We Christians often view the cross as marching orders. After Jesus explained to his disciples that he must suffer, he tells them, “If anyone would come after me, let him deny himself and take up his cross and follow me” (Matt 16:24)  And that’s about all Jesus says about it.

What does this cross mean to us who have never seen Jesus?  Well, this is one of the crucial questions Paul had to wrestle with in the churches he was starting, in this case the Corinthian church.  Listen to the verses that proceed our scripture today.

10 Now I appeal to you, brothers and sisters, by the name of our Lord Jesus Christ, that all of you be in agreement and that there be no divisions among you but that you be knit together in the same mind and the same purpose.

.  He continues --

17 For Christ did not send me to baptize but to preach the gospel, and not with words of eloquent wisdom, lest the cross of Christ be emptied of its power. (1 Corinthians 1:13–17)

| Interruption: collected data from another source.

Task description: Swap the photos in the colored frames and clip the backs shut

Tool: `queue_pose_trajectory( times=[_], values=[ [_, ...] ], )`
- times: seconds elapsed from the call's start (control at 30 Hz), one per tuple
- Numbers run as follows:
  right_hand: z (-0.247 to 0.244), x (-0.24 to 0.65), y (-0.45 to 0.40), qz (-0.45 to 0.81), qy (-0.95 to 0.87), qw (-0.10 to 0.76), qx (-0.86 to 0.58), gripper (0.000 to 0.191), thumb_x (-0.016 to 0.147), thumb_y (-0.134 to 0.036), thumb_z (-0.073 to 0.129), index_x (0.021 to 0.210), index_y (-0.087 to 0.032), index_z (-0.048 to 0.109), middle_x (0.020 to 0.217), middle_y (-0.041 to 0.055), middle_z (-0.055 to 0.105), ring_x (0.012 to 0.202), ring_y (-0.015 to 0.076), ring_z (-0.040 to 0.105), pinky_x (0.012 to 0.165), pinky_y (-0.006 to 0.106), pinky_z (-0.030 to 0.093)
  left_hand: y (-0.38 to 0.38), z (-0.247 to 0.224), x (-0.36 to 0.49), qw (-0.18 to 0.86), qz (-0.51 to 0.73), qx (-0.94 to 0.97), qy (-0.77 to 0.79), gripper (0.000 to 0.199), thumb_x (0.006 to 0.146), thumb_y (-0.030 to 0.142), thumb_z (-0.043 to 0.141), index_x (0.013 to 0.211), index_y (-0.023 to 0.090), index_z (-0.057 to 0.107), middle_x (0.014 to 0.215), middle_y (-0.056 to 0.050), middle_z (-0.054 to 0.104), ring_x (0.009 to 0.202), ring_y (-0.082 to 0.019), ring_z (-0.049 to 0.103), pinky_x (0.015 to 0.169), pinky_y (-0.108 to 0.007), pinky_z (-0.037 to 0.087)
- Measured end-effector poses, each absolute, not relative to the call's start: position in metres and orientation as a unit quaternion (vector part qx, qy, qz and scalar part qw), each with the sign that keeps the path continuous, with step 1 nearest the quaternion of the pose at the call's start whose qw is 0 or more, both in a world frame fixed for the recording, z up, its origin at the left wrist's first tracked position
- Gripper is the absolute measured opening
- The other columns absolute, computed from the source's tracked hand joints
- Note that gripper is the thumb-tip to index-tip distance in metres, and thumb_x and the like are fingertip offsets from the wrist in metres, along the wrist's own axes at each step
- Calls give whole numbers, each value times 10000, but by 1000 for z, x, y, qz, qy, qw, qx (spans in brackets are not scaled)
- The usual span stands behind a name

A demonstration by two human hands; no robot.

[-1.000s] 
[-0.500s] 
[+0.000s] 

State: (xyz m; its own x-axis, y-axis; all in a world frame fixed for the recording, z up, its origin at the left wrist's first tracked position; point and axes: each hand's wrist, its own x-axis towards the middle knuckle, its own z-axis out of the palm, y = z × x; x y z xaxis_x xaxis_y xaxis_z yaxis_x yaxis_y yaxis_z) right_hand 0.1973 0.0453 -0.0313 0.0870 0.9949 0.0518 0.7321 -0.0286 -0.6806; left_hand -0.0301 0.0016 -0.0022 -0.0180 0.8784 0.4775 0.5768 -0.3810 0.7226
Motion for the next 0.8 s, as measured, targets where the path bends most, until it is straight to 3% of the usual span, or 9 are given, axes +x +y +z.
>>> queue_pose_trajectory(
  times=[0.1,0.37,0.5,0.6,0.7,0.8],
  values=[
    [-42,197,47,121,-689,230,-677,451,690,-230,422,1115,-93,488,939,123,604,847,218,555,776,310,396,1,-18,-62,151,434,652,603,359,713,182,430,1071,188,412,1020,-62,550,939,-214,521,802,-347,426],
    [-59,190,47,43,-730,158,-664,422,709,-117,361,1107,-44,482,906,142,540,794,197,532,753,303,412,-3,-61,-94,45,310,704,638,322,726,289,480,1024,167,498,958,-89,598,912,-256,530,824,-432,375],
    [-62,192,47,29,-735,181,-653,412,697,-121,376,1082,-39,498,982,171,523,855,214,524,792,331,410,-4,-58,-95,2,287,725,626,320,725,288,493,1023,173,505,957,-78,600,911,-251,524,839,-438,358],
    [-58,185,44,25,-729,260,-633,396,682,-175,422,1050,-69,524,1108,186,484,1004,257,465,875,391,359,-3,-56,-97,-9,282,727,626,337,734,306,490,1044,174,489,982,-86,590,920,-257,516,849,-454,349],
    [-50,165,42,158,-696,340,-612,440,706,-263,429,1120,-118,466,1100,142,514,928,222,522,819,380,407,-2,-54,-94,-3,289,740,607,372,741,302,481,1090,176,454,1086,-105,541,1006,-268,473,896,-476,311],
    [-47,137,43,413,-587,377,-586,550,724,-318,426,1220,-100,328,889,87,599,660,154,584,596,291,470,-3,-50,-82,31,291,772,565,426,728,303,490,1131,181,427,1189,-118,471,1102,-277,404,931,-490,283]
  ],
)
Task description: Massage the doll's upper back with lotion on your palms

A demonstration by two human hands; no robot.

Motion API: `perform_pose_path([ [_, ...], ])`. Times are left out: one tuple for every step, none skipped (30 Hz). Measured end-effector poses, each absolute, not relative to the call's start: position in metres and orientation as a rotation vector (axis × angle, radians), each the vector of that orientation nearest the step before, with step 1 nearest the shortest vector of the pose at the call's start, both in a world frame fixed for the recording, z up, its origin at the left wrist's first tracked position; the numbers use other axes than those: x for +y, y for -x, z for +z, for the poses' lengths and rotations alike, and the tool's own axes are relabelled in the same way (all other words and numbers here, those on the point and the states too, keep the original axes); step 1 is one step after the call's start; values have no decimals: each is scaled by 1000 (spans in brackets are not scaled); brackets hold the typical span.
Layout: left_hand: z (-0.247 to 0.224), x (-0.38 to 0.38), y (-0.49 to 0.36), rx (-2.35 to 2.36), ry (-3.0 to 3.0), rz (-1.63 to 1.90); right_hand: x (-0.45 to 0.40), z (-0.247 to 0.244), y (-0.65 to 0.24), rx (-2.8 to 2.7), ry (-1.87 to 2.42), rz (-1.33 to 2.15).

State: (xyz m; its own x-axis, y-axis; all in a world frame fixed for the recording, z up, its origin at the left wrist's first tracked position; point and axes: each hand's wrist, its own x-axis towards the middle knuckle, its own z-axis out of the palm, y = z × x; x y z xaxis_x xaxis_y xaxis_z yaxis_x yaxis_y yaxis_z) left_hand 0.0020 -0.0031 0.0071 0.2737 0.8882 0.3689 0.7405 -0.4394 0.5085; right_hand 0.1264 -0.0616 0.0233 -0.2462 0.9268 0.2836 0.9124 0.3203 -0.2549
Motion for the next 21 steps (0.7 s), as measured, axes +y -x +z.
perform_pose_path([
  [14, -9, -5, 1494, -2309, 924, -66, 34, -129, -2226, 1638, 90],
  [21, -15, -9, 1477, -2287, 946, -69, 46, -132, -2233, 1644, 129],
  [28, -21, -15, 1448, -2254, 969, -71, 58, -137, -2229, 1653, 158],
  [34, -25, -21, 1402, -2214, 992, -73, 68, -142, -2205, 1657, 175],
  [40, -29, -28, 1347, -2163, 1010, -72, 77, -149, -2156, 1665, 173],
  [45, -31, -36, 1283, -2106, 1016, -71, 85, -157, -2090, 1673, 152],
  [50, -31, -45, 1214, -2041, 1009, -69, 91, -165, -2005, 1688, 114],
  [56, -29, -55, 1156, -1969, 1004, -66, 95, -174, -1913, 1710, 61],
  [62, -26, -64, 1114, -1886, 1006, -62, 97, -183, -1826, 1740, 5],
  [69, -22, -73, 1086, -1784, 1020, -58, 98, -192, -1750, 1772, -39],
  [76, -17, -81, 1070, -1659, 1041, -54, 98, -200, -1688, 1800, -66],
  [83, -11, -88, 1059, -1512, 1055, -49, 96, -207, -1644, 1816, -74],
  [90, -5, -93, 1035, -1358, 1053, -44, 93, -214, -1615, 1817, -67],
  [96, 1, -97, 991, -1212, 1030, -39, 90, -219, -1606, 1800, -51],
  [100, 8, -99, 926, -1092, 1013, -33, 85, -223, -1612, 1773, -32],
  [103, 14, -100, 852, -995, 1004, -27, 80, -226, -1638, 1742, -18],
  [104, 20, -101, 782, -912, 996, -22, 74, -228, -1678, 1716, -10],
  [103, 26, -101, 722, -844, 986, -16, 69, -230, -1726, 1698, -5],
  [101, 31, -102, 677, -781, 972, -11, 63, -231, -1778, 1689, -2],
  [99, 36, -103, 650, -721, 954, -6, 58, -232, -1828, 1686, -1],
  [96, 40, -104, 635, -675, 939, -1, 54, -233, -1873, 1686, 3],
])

People are people, in the first and 21st centuries.  In both we can see the serious temptation for those who proclaim the gospel to win people to the gospel, not with the content of the cross of Christ, but with the flair of the speaker.

For Paul, eloquence that elevates the status of the preacher nullifies the power of the cross. Paul does not want to do anything that would take the focus off of the message of the cross of Christ. This is why Paul quotes Jeremiah in 1 Corinthians 1:31, “Let the one who boasts, boast in the Lord.”

I know that many of you come to Red Church to hear the word of God and be in community.  And that should be the main reason.  Not the pastor, or choir except for the proclamation of God’s word.

The church is not and cannot be about one person or any people. This is the church of Jesus Christ, not the church of Jan or the church of you. We need to work so that the church always stays focused on Jesus and not on us.

When we make people pay attention to us, we are emptying the cross of its power because we are causing people to take their eyes and their attention away from our Lord.

Finally, let me give you again personal encouragement to share the gospel. You can deliver the message of the gospel in weakness, fear, and trembling just like the apostle Paul. You do not need to have a methodology. You do not need to have speaking skills. The gospel does not need your skills. God’s word and the Holy Spirit take over.  Trust them.

There is only one way we can mess up the presentation of the gospel: by not presenting the gospel to people at all. We empty the cross of its power when we are ashamed of the cross.  Let us not be ashamed. Be not afraid. Let us not be divisive.  We must get our priorities straight.  When we come together, we are one is at the foot of the cross of Jesus.  Thanks be to God. Amen.